Debatable weather this will be doable in october but we'll have to wait and see:










































​
*PS Photos From Visits in 2005*


----------



## King Al (Sep 12, 2007)

I particularly hate the vandals that ruin children’s things like that clown, I know that no child will ever see that ever again but I just think it’s a nasty thing to do.

Great pictures though that place looks like its full of interesting artefacts, is that some sort of retro light fitting in pic 3?


----------



## Virusman26 (Feb 3, 2008)

I think that was part of the old air con/heating system. Been up to have a look at this place tonight. It's got the demo boards in place, and looks pretty locked down.


----------



## krela (Feb 3, 2008)

Virusman26 said:


> I think that was part of the old air con/heating system. Been up to have a look at this place tonight. It's got the demo boards in place, and looks pretty locked down. To be fair tho, I think the on-site security has gone, so may be easy once in the place......................
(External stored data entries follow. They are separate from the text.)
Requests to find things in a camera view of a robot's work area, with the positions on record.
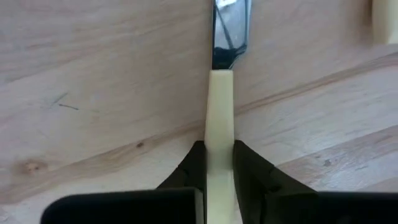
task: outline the wooden table
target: wooden table
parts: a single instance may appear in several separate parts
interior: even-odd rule
[[[370,10],[253,0],[236,136],[317,190],[398,191],[398,47]],[[2,0],[0,223],[161,183],[203,137],[210,26],[204,0]]]

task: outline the knife blade
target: knife blade
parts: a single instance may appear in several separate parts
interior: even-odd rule
[[[205,127],[207,224],[230,224],[234,217],[232,67],[248,47],[250,13],[251,0],[213,2],[213,51]]]

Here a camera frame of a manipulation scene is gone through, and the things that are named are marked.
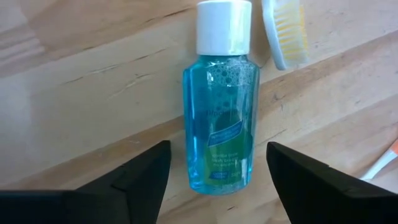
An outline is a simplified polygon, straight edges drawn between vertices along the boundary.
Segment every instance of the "toothbrush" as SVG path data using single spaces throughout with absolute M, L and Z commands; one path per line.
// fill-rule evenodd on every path
M 262 0 L 272 57 L 279 70 L 286 70 L 309 60 L 304 10 L 299 0 Z
M 375 164 L 361 177 L 361 180 L 371 180 L 388 163 L 398 156 L 398 139 L 390 148 L 376 161 Z

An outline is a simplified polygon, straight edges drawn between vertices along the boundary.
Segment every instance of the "brush bristle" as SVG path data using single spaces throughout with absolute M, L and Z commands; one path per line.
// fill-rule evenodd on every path
M 291 67 L 308 61 L 304 8 L 298 0 L 275 1 L 274 19 L 285 63 Z

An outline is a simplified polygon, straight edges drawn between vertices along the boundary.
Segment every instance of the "wooden table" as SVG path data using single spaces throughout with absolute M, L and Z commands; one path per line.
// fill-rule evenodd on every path
M 191 191 L 181 72 L 196 58 L 197 2 L 1 1 L 1 188 L 75 189 L 171 139 L 159 223 L 288 223 L 268 141 L 358 176 L 398 137 L 398 1 L 302 0 L 312 60 L 278 72 L 255 0 L 252 183 L 227 197 Z M 373 183 L 398 192 L 397 175 L 393 162 Z

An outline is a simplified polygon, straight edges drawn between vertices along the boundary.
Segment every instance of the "mouthwash bottle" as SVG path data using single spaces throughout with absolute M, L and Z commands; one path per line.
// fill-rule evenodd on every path
M 248 60 L 251 3 L 205 1 L 197 6 L 198 60 L 183 74 L 190 186 L 224 195 L 250 182 L 259 68 Z

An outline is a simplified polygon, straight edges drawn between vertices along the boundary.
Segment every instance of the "green label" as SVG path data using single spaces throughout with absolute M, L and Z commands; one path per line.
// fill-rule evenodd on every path
M 217 119 L 216 129 L 218 131 L 210 134 L 205 149 L 205 183 L 226 185 L 240 182 L 243 170 L 246 170 L 243 159 L 246 158 L 245 142 L 250 133 L 243 128 L 239 115 L 230 111 Z

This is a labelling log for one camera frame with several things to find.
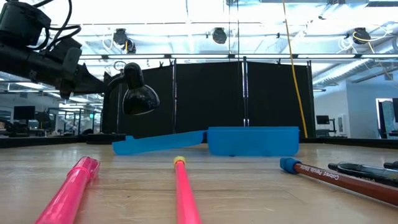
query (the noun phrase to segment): table surface
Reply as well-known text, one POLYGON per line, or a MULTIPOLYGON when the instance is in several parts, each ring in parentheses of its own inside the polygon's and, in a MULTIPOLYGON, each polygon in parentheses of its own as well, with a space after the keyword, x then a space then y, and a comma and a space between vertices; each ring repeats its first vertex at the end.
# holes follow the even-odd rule
MULTIPOLYGON (((33 223, 81 156, 101 161, 75 223, 176 223, 173 158, 185 156, 203 223, 397 223, 398 210, 345 189, 286 174, 276 157, 215 157, 206 145, 116 156, 111 146, 0 149, 0 223, 33 223)), ((382 166, 398 150, 301 144, 303 163, 382 166)))

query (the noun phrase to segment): pink highlighter
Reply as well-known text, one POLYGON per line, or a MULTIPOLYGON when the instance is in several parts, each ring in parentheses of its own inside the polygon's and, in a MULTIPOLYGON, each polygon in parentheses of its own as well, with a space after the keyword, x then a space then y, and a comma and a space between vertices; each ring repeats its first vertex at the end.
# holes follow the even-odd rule
POLYGON ((177 223, 201 224, 195 198, 185 170, 185 158, 177 156, 174 159, 175 190, 177 196, 177 223))
POLYGON ((82 157, 69 171, 60 190, 46 206, 35 224, 72 224, 86 184, 98 175, 100 162, 82 157))

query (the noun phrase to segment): yellow straw tip
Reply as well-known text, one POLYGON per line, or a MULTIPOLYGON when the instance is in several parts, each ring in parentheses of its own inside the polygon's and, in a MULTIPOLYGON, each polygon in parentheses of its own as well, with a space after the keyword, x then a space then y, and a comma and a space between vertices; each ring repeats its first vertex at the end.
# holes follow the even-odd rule
POLYGON ((174 165, 176 165, 178 161, 182 161, 184 164, 186 164, 185 157, 183 156, 177 156, 176 158, 174 158, 174 165))

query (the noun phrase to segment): blue plastic tray
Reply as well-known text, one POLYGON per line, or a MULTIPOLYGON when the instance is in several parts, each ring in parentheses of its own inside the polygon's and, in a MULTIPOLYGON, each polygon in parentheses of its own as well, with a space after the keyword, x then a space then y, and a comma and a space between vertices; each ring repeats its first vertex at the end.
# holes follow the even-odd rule
POLYGON ((298 127, 214 127, 207 132, 216 156, 294 156, 299 151, 298 127))
POLYGON ((194 146, 203 141, 204 131, 169 134, 150 138, 134 139, 126 136, 125 141, 112 143, 113 151, 118 155, 133 155, 142 152, 151 152, 179 147, 194 146))

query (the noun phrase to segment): black desk lamp
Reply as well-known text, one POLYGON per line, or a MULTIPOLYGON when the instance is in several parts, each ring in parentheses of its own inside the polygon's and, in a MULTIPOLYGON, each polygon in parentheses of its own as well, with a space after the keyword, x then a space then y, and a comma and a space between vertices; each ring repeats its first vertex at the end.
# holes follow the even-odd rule
POLYGON ((129 115, 141 115, 149 113, 160 105, 159 97, 156 92, 144 84, 142 70, 136 63, 128 63, 120 73, 110 78, 107 90, 104 95, 104 108, 102 114, 102 133, 89 134, 87 143, 109 144, 113 141, 122 141, 124 134, 111 134, 109 131, 109 104, 112 91, 120 84, 126 83, 128 91, 123 98, 123 112, 129 115))

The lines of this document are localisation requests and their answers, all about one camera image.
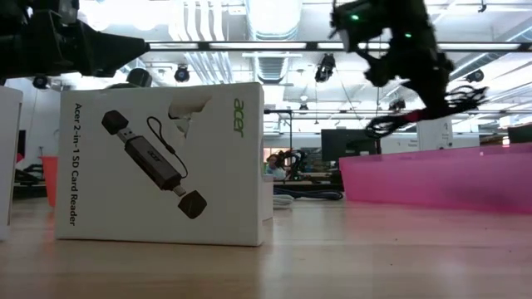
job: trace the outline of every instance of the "fluorescent light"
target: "fluorescent light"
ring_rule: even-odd
[[[529,12],[530,8],[519,8],[519,7],[501,7],[499,5],[495,6],[489,6],[490,12]],[[446,14],[478,14],[479,13],[479,6],[478,5],[470,5],[470,4],[458,4],[451,8],[440,8],[440,7],[430,7],[427,6],[427,12],[430,14],[440,14],[440,13],[446,13]]]
[[[301,58],[302,54],[296,53],[242,53],[243,58]]]
[[[447,51],[512,51],[516,50],[518,42],[490,42],[490,43],[460,43],[460,42],[439,42],[441,50]]]
[[[195,42],[149,42],[151,50],[198,50]]]
[[[318,49],[343,50],[343,44],[341,42],[319,42]]]
[[[388,50],[390,48],[390,45],[386,42],[369,42],[369,43],[361,43],[358,44],[358,47],[361,49],[366,49],[366,47],[369,50],[373,51],[381,51],[381,50]]]
[[[306,42],[211,42],[210,48],[217,50],[229,49],[304,49]]]

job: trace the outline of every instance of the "desk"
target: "desk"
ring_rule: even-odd
[[[532,218],[297,201],[261,248],[54,241],[45,199],[14,203],[0,297],[532,297]]]

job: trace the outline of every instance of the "ventilation duct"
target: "ventilation duct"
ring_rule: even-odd
[[[253,41],[292,41],[298,35],[302,0],[245,0],[249,39]],[[280,83],[288,69],[288,58],[254,58],[259,80]]]
[[[522,31],[518,35],[507,40],[507,42],[532,42],[532,27],[528,27],[526,30]],[[459,66],[455,71],[451,73],[451,81],[462,78],[470,74],[473,71],[480,69],[483,66],[488,65],[489,63],[496,61],[497,59],[507,55],[508,53],[485,53],[481,54],[473,59],[470,59],[470,62],[465,65]]]

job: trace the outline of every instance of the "product box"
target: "product box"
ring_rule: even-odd
[[[62,94],[56,237],[258,246],[259,83]]]
[[[22,92],[0,86],[0,241],[9,236]]]

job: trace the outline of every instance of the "red object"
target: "red object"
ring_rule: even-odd
[[[50,207],[56,207],[57,195],[57,157],[42,156],[42,169],[44,170],[44,180],[47,185],[47,197]]]
[[[532,213],[532,144],[340,159],[348,201]]]
[[[420,111],[419,110],[414,110],[414,111],[412,111],[410,113],[407,113],[407,114],[404,115],[404,118],[405,118],[405,120],[408,120],[410,122],[417,122],[421,118]]]

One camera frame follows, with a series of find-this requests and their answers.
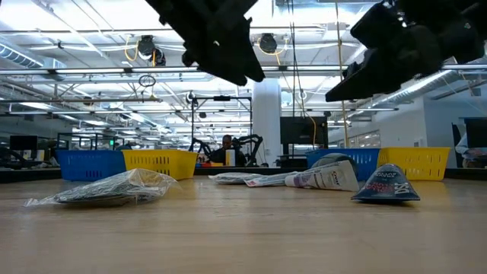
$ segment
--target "computer monitor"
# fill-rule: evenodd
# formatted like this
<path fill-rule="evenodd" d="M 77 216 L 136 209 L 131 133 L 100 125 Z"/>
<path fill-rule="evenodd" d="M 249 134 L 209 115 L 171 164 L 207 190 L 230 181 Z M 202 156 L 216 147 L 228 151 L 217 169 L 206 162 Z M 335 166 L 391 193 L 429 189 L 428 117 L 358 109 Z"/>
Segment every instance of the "computer monitor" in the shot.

Please stop making references to access and security, its against the site rules.


----------



## Virusman26 (Feb 3, 2008)

krela said:


> Please stop making references to access and security, its against the site rules.



Post edited. Sorry. Didn't think that was too much info.


----------



## Kezza (Feb 4, 2008)

PM sent to Reaperman!


----------



## Sexy_Mamma (Jun 24, 2009)

i love thes pictures espically number 7 the chair looks creepy.

Sexy_Mamma


----------



## Dystopia (Jun 25, 2009)

How I used to love this place so dearly! Got so many funny memories of the explores I went on with one of my brothers and also other explorers.


----------



## FieldyM (Jun 25, 2009)

noobs, a forums answer to time travel!


----------



## Reaperman (Jun 25, 2009)

FieldyM said:


> noobs, a forums answer to time travel!



Stop complaining everyone's got to enjoy my epically old pictures again... ! 

its crazy to think that I took these 4 Years ago now...!


----------